United Launch Alliance’s penultimate Delta IV Heavy rocket will take flight on the NROL-68 mission Wednesday, lofting a secretive payload for the National Reconnaissance Office. Liftoff, from Space Launch Complex 37B at Cape Canaveral, is predicted at 3:29 AM EDT (07:29 UTC).
Wednesday’s mission, designated NRO Launch 68 (NROL-68) is being flown on behalf of the National Reconnaissance Office (NRO), the agency accountable for operating america’ fleet of reconnaissance and intelligence-gathering satellites. Like a lot of the agency’s spacecraft, the true nature and purpose of the NROL-68 mission stays classified, nevertheless, clues from previous missions and knowledge that has over time leaked into the general public domain do paint an image of what a lot of the NRO’s satellites are used for.
Within the case of NROL-68, the 2 most important pointers are using a Delta IV Heavy rocket, and the alternative of launch site. Recent SpaceX polar corridor missions aside, Cape Canaveral Space Force Station is primarily used for launches targeting low and mid-inclination orbits, with rockets flying in an easterly direction over the Atlantic Ocean. In contrast, Vandenberg Space Force Base in California handles the vast majority of high-inclination launches. Navigational areas posted for Wednesday’s launch corroborate that this can be a low-inclination mission with the hazard areas for the mission indicating that the rocket will fly due east after liftoff.
This means that the launch is targeting a geosynchronous or geostationary orbit, while using a Delta IV Heavy — one of the crucial powerful rockets on the NRO’s disposal — indicates that a major amount of performance can be required to finish the mission. This means a fairly heavy payload for the goal orbit.
Wednesday’s launch marks the fifteenth flight of a Delta IV Heavy, and its eleventh mission in support of the NRO. Its ten previous NRO missions have been a good split between high-inclination low-Earth orbit launches from Vandenberg and geostationary launches from Cape Canaveral. The entire geostationary launches are believed to have carried the identical sort of payload: an electronic signals intelligence (ELINT) satellite which is often called Orion. It’s due to this fact reasonable to assume that Wednesday’s launch can be carrying one other Orion satellite.

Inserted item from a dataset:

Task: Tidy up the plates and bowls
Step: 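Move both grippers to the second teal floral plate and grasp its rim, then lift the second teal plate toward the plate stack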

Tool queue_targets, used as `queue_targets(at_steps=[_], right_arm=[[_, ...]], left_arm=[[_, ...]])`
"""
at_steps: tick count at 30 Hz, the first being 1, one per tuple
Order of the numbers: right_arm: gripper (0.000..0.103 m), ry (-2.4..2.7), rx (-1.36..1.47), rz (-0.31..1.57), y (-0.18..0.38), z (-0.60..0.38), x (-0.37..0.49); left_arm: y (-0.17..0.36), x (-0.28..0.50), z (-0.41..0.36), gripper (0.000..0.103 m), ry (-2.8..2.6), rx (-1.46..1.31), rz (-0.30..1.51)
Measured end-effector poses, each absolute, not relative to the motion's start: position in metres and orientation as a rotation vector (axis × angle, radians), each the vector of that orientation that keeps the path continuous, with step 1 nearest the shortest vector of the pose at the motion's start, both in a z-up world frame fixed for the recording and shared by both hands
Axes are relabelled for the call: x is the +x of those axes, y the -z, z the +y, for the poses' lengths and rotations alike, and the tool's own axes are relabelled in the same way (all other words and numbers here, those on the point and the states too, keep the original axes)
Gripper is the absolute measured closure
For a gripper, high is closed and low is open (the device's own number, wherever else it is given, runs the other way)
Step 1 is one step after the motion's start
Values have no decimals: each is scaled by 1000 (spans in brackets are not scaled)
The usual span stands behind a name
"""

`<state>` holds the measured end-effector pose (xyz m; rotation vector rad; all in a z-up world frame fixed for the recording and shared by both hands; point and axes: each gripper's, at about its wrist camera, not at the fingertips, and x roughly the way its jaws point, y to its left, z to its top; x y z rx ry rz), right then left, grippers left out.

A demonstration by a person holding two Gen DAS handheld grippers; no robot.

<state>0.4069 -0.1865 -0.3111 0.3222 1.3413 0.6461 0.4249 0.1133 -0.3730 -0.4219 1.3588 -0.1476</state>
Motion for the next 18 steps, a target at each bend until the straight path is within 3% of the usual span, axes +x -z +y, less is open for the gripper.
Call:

One other indication that NROL-68’s payload is an Orion satellite is the payload fairing that’s getting used on Wednesday’s launch. This can be a trisector fairing manufactured from aluminium, derived from the Titan IV’s payload fairing, quite than the more modern composite material bisector fairing that was developed for the Delta IV program. A trisector fairing differs from a more common bisector one in that it separates into three sections as an alternative of two. The Orion satellites, which were launched aboard Titan IV prior to its retirement, appear to require this fairing as the entire previous geostationary NRO missions on Delta IV have used it — as did one early non-NRO mission which was also carrying a legacy Titan payload.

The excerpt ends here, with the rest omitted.